PROBLEM STATEMENT =
Starting with the first line below, reproduce each line exactly until you have included the one bearing "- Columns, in".

---- DATA FOR PROCESSING

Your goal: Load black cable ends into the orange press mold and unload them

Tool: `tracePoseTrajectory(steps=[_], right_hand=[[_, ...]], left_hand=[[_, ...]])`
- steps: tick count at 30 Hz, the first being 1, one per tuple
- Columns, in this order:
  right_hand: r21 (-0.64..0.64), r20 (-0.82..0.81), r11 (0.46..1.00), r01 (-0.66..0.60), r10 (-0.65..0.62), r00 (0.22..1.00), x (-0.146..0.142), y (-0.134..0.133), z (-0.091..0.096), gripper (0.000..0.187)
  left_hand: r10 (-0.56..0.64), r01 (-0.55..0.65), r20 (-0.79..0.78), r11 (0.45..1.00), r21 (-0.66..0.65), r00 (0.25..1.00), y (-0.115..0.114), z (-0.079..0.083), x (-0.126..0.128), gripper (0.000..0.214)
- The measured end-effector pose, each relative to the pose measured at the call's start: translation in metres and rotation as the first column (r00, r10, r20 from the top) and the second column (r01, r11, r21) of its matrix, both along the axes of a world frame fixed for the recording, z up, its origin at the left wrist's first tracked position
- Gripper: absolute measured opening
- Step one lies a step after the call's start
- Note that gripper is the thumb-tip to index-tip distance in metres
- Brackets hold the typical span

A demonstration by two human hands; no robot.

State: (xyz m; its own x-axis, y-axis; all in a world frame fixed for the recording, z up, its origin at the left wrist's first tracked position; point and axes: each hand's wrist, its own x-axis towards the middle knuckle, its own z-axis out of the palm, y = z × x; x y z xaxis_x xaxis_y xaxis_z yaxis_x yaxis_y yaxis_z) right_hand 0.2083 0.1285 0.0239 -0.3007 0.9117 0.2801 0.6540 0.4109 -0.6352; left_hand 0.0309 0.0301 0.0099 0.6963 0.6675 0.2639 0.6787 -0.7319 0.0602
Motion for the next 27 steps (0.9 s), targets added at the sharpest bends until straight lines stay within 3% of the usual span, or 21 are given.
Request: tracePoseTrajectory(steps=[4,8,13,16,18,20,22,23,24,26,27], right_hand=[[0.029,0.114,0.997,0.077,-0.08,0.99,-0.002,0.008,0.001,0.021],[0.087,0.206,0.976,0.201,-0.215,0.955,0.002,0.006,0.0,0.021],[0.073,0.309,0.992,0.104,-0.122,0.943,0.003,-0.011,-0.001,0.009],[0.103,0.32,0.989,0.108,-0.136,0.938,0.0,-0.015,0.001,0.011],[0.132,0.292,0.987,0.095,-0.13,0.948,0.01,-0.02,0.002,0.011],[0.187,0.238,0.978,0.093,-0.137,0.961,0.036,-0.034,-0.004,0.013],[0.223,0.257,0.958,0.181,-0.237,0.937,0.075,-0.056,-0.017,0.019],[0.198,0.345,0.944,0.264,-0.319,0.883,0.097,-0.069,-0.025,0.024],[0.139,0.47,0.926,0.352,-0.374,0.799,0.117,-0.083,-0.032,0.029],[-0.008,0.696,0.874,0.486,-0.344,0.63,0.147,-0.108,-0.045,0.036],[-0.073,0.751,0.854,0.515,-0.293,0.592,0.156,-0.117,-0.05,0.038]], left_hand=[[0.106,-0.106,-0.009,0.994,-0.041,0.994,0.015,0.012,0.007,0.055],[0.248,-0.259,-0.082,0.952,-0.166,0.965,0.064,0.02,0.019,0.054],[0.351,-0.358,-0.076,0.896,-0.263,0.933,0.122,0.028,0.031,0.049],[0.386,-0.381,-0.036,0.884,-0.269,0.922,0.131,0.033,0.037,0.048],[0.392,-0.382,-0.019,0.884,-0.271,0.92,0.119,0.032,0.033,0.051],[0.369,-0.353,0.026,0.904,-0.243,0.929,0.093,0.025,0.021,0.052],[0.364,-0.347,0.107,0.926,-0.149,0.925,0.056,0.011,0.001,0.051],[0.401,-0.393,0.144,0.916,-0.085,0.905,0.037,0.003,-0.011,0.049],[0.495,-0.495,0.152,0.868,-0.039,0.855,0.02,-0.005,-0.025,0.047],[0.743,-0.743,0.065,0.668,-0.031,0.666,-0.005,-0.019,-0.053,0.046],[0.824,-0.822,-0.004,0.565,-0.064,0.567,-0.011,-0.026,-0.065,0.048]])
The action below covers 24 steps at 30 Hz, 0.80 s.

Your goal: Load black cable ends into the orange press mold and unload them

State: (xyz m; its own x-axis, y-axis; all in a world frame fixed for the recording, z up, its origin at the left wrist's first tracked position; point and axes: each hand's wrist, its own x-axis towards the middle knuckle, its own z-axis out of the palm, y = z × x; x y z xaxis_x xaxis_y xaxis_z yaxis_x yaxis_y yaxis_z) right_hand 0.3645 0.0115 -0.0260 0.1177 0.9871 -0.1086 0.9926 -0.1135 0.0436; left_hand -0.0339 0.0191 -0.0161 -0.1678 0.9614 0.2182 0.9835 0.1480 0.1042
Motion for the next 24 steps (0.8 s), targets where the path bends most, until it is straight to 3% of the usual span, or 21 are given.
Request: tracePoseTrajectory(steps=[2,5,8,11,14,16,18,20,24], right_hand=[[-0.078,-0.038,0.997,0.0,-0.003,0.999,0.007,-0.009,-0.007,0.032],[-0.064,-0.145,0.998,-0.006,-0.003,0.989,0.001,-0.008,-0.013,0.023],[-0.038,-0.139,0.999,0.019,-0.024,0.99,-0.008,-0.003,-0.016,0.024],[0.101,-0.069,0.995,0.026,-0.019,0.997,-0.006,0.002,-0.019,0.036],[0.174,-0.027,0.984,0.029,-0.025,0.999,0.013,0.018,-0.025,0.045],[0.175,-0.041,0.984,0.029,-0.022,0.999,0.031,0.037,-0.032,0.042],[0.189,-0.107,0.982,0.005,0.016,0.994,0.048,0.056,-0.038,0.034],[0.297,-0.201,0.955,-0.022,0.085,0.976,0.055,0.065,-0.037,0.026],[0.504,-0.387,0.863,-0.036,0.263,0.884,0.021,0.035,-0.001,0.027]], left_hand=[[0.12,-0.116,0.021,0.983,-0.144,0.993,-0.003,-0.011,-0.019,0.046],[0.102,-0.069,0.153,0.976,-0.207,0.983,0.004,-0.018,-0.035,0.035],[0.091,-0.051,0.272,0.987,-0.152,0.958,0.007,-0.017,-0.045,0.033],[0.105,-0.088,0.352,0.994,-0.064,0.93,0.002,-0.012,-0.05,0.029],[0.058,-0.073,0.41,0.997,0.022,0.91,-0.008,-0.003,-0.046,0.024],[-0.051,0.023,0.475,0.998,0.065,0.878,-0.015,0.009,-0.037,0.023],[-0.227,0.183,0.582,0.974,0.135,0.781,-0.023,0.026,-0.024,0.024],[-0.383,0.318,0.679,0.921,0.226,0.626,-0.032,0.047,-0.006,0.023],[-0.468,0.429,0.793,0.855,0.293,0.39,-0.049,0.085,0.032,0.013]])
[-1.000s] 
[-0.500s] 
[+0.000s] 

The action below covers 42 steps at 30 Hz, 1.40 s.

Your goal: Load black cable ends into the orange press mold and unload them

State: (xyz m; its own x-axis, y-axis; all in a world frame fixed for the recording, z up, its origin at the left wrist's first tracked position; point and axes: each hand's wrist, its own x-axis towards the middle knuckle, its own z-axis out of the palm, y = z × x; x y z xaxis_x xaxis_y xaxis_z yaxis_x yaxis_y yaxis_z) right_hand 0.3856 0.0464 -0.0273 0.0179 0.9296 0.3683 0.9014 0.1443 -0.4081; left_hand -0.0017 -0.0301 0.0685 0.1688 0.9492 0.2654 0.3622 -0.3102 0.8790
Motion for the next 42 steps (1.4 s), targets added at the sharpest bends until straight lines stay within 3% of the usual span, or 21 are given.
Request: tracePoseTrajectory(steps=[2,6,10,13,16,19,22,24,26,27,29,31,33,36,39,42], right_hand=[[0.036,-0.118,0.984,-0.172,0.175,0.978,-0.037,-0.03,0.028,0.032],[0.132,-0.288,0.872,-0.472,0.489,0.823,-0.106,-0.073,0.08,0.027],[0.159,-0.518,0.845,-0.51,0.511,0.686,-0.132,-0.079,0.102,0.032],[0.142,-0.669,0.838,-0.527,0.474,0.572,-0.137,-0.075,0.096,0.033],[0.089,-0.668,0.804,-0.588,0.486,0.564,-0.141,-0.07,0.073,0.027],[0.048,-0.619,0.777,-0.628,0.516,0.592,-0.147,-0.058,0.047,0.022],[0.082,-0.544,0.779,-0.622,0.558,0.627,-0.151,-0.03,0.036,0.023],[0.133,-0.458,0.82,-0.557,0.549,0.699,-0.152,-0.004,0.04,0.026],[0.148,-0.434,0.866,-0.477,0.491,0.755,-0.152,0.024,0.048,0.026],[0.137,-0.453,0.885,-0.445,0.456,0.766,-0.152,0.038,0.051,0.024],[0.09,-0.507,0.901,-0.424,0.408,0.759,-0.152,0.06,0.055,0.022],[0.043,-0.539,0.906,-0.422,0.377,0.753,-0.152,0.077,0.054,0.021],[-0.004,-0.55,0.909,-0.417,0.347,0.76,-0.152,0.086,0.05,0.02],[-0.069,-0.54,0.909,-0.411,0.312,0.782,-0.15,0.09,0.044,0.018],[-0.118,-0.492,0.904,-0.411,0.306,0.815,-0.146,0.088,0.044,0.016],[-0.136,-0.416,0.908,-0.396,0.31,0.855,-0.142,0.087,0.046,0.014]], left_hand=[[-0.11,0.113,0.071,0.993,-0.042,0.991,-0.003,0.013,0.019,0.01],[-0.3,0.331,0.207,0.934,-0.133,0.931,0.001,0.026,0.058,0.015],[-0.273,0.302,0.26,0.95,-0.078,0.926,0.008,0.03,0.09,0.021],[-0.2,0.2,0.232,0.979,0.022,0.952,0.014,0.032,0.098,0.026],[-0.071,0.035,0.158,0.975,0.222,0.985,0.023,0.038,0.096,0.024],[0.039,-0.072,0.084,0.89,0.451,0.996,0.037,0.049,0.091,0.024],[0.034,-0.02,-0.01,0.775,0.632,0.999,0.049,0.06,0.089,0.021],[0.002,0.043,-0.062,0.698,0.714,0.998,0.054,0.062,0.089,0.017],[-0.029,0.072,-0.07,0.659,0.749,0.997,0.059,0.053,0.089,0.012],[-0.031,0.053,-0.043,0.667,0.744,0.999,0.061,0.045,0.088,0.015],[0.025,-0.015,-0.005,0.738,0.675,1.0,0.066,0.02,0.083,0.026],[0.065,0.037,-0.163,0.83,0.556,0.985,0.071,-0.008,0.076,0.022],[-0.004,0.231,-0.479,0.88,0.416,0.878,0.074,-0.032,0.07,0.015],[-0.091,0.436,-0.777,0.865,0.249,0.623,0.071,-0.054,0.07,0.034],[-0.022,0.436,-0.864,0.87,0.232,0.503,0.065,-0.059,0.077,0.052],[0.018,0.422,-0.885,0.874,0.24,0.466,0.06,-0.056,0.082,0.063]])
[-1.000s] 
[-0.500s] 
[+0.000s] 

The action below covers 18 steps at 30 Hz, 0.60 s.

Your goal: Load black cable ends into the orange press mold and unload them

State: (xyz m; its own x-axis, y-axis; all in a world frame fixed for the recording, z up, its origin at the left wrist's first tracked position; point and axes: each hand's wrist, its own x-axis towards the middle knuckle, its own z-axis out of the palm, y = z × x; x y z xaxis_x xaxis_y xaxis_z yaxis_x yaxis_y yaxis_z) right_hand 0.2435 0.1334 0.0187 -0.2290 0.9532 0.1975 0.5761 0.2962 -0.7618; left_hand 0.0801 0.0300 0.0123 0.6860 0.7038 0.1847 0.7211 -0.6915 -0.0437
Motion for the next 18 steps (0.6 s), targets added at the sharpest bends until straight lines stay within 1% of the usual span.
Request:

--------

EXERCISE OUTPUT =
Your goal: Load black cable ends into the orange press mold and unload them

Tool: `tracePoseTrajectory(steps=[_], right_hand=[[_, ...]], left_hand=[[_, ...]])`
- steps: tick count at 30 Hz, the first being 1, one per tuple
- Columns, in this order:

This answer has been given in full.